To do:
Give the lines below again, exactly as they stand, and leave out the images.

Dataset extract:
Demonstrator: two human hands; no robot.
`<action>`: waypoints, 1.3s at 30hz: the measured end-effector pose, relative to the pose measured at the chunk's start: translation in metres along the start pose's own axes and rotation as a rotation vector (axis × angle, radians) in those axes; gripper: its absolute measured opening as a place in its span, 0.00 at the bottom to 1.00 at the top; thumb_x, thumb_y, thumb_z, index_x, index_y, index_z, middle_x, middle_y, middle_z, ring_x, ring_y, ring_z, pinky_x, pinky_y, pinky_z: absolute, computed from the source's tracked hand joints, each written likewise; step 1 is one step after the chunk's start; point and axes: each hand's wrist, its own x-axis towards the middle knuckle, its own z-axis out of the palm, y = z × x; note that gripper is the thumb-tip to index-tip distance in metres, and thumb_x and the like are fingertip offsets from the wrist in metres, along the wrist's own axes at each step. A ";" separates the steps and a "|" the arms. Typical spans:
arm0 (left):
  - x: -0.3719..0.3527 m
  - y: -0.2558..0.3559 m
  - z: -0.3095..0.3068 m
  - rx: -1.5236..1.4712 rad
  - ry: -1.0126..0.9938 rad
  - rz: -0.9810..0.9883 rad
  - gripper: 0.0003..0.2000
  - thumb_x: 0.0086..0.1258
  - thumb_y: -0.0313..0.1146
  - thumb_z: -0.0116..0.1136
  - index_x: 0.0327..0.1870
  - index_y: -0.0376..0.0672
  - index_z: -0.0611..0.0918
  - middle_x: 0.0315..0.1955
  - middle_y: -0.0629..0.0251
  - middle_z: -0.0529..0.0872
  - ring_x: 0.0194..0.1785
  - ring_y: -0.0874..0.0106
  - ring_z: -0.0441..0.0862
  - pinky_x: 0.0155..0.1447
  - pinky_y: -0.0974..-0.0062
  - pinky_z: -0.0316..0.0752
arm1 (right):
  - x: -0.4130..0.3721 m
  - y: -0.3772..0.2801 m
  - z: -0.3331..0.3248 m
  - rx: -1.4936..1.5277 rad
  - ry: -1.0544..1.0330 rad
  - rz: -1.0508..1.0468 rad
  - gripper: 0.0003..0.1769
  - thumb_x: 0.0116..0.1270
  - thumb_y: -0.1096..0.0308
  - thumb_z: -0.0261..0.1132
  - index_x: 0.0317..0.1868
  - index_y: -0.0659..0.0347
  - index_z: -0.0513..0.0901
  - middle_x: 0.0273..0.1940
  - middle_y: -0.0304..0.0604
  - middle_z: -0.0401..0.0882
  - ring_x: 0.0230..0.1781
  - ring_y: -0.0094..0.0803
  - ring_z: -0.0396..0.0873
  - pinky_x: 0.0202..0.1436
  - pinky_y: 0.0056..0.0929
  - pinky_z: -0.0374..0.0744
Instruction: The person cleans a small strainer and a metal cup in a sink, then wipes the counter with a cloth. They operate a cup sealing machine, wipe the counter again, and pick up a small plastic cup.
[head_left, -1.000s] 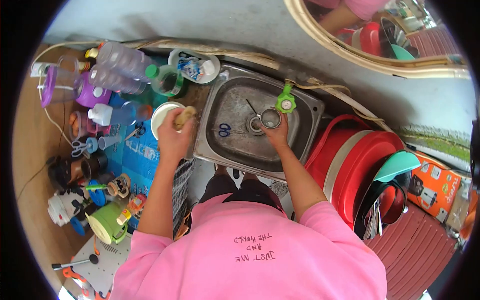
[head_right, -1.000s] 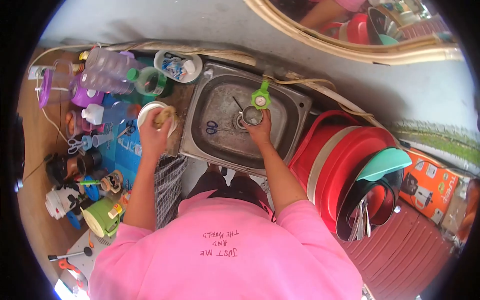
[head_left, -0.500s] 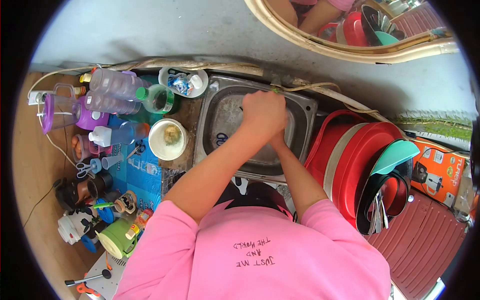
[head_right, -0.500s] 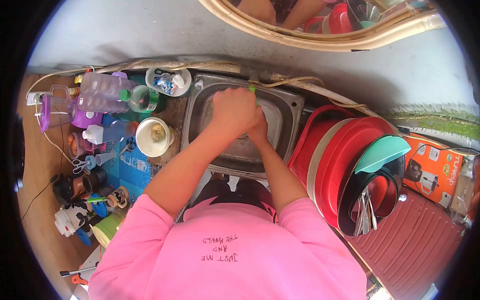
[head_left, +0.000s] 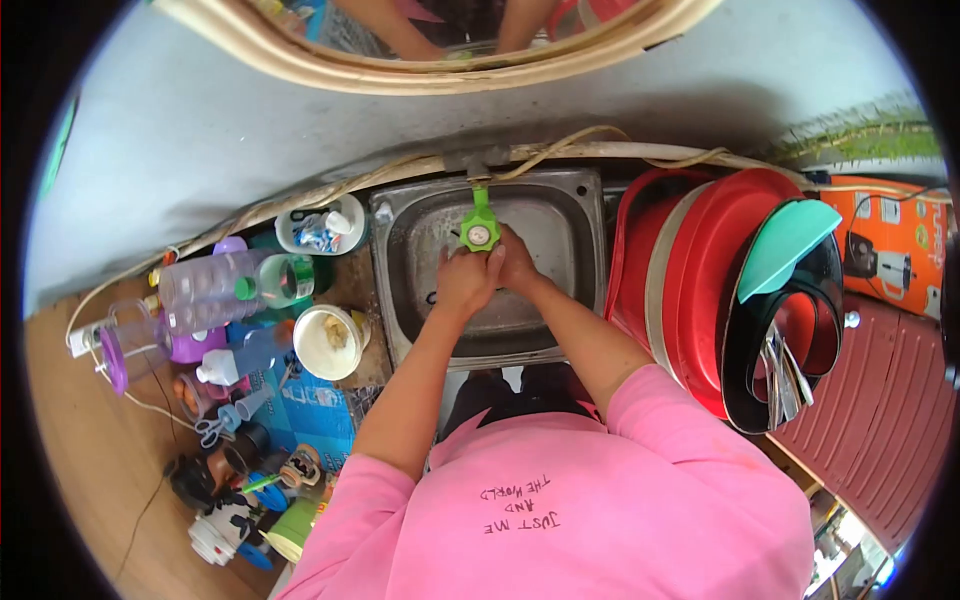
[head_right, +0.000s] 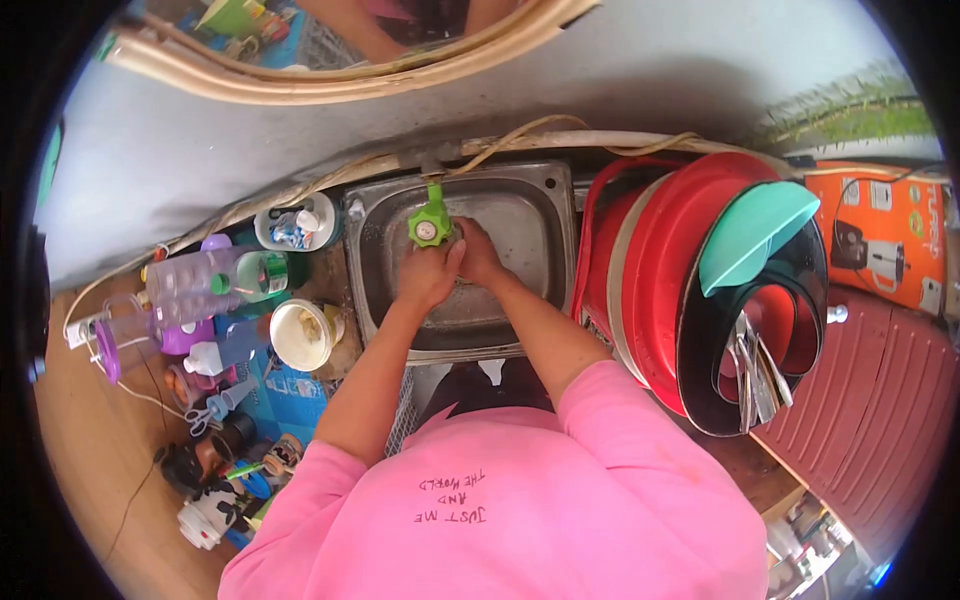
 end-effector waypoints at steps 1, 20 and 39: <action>0.009 -0.003 0.026 -0.081 -0.023 -0.117 0.24 0.79 0.51 0.45 0.41 0.38 0.86 0.40 0.42 0.87 0.49 0.46 0.84 0.58 0.47 0.74 | -0.009 -0.007 -0.004 -0.112 -0.092 -0.132 0.38 0.50 0.62 0.79 0.62 0.60 0.73 0.56 0.53 0.78 0.58 0.49 0.78 0.63 0.40 0.75; 0.023 -0.022 0.036 -0.252 -0.380 0.014 0.35 0.73 0.67 0.42 0.39 0.39 0.88 0.37 0.47 0.89 0.44 0.47 0.86 0.52 0.57 0.79 | -0.022 0.062 -0.022 1.674 -0.542 0.907 0.24 0.71 0.37 0.58 0.48 0.48 0.82 0.34 0.33 0.81 0.27 0.29 0.77 0.27 0.26 0.73; 0.012 -0.038 0.055 -0.280 -0.274 0.217 0.22 0.68 0.53 0.61 0.47 0.40 0.85 0.40 0.47 0.87 0.44 0.49 0.86 0.49 0.52 0.78 | -0.007 -0.014 -0.046 1.065 -0.167 1.294 0.23 0.74 0.44 0.53 0.47 0.54 0.81 0.42 0.42 0.84 0.34 0.38 0.81 0.32 0.40 0.83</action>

Exercise response:
Demonstrator: two human hands; no robot.
`<action>`: waypoints, 1.3s at 30hz: the measured end-effector pose, relative to the pose measured at the chunk's start: translation in metres along the start pose's own axes and rotation as a rotation vector (axis × angle, radians) in those axes; gripper: its absolute measured opening as a place in its span, 0.00 at the bottom to 1.00 at the top; thumb_x, thumb_y, thumb_z, index_x, index_y, index_z, middle_x, middle_y, middle_z, ring_x, ring_y, ring_z, pinky_x, pinky_y, pinky_z: absolute, computed from the source's tracked hand joints, each written likewise; step 1 is one step after the chunk's start; point and axes: each hand's wrist, its own x-axis towards the middle knuckle, its own z-axis out of the palm, y = z × x; note that gripper is the thumb-tip to index-tip distance in metres, and thumb_x and the like are fingertip offsets from the wrist in metres, along the wrist's own axes at each step. A ";" separates the steps and a "|" the arms. Typical spans:
arm0 (left):
  - x: -0.3719..0.3527 m
  - y: -0.2558..0.3559 m
  - z: -0.3095..0.3068 m
  - rx: -1.5236..1.4712 rad
  - ry: -1.0126..0.9938 rad
  - rz: -0.9810..0.9883 rad
  - gripper: 0.0003..0.2000
  - thumb_x: 0.0086..0.1258
  - thumb_y: -0.0313..0.1146
  - thumb_z: -0.0116..0.1136
  - index_x: 0.0327..0.1870
  - index_y: -0.0376..0.0672
  - index_z: -0.0611..0.0918
  - middle_x: 0.0315..0.1955
  - middle_y: -0.0629..0.0251
  - middle_z: -0.0529..0.0872
  - ring_x: 0.0194..0.1785
  - ring_y: -0.0874..0.0106
  - ring_z: -0.0441..0.0862
  - pinky_x: 0.0155..0.1447
  - pinky_y: -0.0974..-0.0062
  - pinky_z: -0.0316..0.0752
arm1 (right):
  - x: -0.4130..0.3721 m
  - y: -0.3772..0.2801 m
  - z: -0.3331..0.3248 m
  - rx: -1.4936..1.5277 rad
  - ry: -1.0544..1.0330 rad
  - rz: -1.0508..1.0468 rad
  - gripper: 0.0003..0.1769
  - thumb_x: 0.0116..0.1270
  - thumb_y: -0.1096..0.0308
  - thumb_z: -0.0261..0.1132
  - index_x: 0.0317..0.1868
  - index_y: -0.0659..0.0347
  - index_z: -0.0513..0.0901
  - middle_x: 0.0273..0.1940
  - middle_y: -0.0304..0.0604
  - middle_z: -0.0401..0.0882
  - ring_x: 0.0230..0.1781
  - ring_y: -0.0094..0.0803
  - ring_z: -0.0396..0.0873
  - pinky_x: 0.0202..0.1436
  - pinky_y: 0.0056..0.0929
  - pinky_z: -0.0374..0.0744
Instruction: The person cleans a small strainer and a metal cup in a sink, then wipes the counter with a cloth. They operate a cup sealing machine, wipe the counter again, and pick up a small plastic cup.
[head_left, -1.000s] 
[head_right, -1.000s] 
[head_left, -0.500s] 
[head_right, -0.500s] 
[head_left, +0.000s] 
[head_right, +0.000s] 
 end-effector waypoints at steps 1, 20 and 39: <action>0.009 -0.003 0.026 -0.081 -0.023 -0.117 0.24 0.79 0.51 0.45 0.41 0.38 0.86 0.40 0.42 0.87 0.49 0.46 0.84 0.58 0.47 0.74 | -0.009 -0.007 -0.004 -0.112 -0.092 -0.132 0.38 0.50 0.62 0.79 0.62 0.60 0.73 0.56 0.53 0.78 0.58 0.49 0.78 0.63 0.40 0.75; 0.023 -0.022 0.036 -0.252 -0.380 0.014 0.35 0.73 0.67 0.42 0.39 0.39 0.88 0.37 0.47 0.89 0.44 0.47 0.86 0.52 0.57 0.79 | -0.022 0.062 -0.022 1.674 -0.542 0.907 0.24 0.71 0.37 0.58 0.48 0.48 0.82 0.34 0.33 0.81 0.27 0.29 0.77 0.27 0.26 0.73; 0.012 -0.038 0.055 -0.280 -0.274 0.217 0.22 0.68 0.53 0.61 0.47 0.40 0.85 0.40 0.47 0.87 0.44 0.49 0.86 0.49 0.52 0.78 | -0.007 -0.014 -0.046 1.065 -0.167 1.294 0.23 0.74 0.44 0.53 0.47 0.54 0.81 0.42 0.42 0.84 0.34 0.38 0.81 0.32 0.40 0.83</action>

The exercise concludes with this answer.